A new study from LinkedIn provides new evidence of just how much the job market trends are shifting from previous generations.

The study finds that that millennials are changing jobs at a much more rapid pace than their parents did, sometimes as hopping jobs as many as four times in their first decade out of college.

"Over the last 20 years, the number of companies people worked for in the five years after they graduated nearly has doubled," the study's authors wrote.

Eugene Gentile, director of the Office of Career Management at the Rutgers Business School in New Brunswick, said millennials are expecting more than their predecessors.

"If they're not getting what they perceive to be full value for their efforts or full compensation, they're more likely to jump," Gentile said.

And it is not always about just job security and compensation.

"Companies that are socially aware and socially responsible, and if they feel that they're not getting that piece of it too, that's another reason to move on," Gentile said.

According to the study, employees in media, entertainment, government, and non-profits job-hop the most.
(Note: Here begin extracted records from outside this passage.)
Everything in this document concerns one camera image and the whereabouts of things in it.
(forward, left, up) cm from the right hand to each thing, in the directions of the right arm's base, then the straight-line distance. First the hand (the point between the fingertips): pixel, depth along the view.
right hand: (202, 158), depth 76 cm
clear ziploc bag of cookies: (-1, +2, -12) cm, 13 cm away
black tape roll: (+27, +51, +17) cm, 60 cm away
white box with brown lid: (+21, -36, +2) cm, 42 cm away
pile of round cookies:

Millennial workers in the automobile, manufacturing, and oil industries are currently staying the longest in their positions.
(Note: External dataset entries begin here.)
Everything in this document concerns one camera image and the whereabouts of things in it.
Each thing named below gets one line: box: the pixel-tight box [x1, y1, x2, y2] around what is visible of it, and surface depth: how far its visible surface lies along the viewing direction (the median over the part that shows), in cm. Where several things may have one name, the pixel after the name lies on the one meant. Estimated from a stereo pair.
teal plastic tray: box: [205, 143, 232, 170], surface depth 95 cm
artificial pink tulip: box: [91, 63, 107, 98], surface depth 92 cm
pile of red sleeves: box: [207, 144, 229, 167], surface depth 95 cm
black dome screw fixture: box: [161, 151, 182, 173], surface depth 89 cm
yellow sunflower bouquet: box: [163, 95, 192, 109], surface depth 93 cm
Many millennials are finding out that it is often easier to move up the corporate ranks by changing jobs, rather than stay in the same company.
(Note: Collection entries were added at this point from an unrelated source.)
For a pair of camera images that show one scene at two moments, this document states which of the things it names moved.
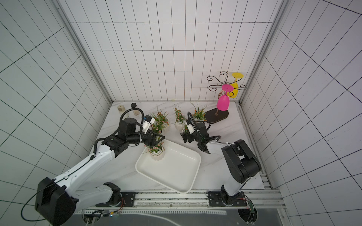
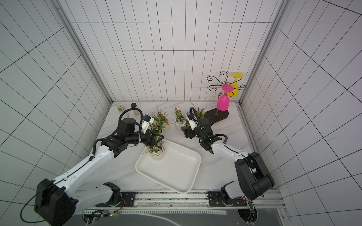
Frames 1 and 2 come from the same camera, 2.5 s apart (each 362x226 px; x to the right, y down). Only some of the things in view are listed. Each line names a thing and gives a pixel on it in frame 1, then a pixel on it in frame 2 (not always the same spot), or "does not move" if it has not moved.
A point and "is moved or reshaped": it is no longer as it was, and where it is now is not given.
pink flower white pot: [157, 151] does not move
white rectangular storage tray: [178, 168] does not move
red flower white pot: [185, 130] is moved or reshaped
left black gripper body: [144, 138] does not move
Gentile also said millennials may realize they're more valuable if employed — sometimes by competitors of the companies where they hope to work — than if they're out of work.

"Once they have a position, they'll look for the next one," Gentile said. "In a way, you're more desirable when you're employed than when you're unemployed."

LinkedIn found that nearly 90 percent of people network while looking for that next job, and 53 percent said doing so helped them land their current gigs.

Gentile said another big factor in the current mindset of the younger worker is a byproduct of the erosion of corporate loyalty, which was often seen during the Great Recession.

"The millennials saw their parents getting laid off," Gentile explained. "The millennial is prepared for change, in terms of job market. They saw their parents lose jobs and have to retool, so they're not afraid of it."